Give again, word for word, each line below starting at the one that contains "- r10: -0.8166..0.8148" and ending at the one that contains "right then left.".
◆ ◆ ◆ ◆
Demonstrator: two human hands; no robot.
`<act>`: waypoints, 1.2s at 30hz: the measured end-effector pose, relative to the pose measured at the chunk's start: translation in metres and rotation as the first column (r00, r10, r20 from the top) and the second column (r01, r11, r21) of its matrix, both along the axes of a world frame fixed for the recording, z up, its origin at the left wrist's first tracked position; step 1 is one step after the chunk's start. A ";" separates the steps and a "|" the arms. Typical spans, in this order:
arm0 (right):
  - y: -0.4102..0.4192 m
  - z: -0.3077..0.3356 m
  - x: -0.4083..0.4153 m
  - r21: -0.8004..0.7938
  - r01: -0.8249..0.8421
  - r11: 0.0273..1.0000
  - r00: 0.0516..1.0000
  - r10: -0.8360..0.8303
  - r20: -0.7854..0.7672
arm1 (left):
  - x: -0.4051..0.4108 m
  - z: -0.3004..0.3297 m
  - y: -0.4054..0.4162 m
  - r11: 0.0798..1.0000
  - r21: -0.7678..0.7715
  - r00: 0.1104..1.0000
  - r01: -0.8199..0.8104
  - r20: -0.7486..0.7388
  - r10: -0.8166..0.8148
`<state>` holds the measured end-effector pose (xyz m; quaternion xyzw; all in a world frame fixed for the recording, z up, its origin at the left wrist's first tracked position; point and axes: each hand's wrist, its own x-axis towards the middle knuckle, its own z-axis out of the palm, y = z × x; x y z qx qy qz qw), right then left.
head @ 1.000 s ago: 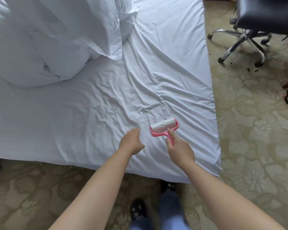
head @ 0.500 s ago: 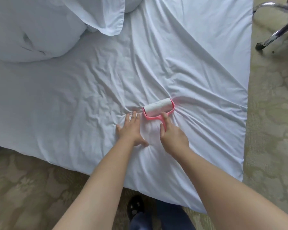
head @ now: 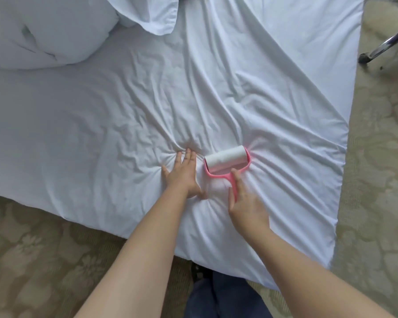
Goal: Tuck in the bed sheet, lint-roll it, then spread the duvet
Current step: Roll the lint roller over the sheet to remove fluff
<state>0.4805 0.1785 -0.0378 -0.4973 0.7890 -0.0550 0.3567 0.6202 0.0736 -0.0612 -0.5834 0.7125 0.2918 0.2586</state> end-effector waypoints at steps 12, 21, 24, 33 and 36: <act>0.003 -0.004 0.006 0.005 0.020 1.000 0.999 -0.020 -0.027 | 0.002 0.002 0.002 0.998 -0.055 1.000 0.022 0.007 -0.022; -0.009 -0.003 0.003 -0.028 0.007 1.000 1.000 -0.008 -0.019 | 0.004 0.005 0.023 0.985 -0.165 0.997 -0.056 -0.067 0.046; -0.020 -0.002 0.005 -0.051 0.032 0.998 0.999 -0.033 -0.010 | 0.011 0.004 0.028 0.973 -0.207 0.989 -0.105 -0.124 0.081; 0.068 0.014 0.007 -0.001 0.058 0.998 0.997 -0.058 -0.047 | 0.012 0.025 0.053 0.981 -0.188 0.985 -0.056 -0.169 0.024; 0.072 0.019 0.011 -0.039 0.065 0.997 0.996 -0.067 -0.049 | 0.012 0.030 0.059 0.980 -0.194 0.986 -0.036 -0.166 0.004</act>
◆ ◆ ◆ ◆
Answer space »
  - r10: -0.8166..0.8148
`<state>` holds the measured end-effector pose (xyz m; quaternion xyzw; all in a world frame fixed for the recording, z up, its origin at the left wrist's first tracked position; point and axes: each hand's wrist, its own x-axis towards the middle knuckle, its own z-axis out of the palm, y = z × x; x y z qx qy qz qw), right then left.

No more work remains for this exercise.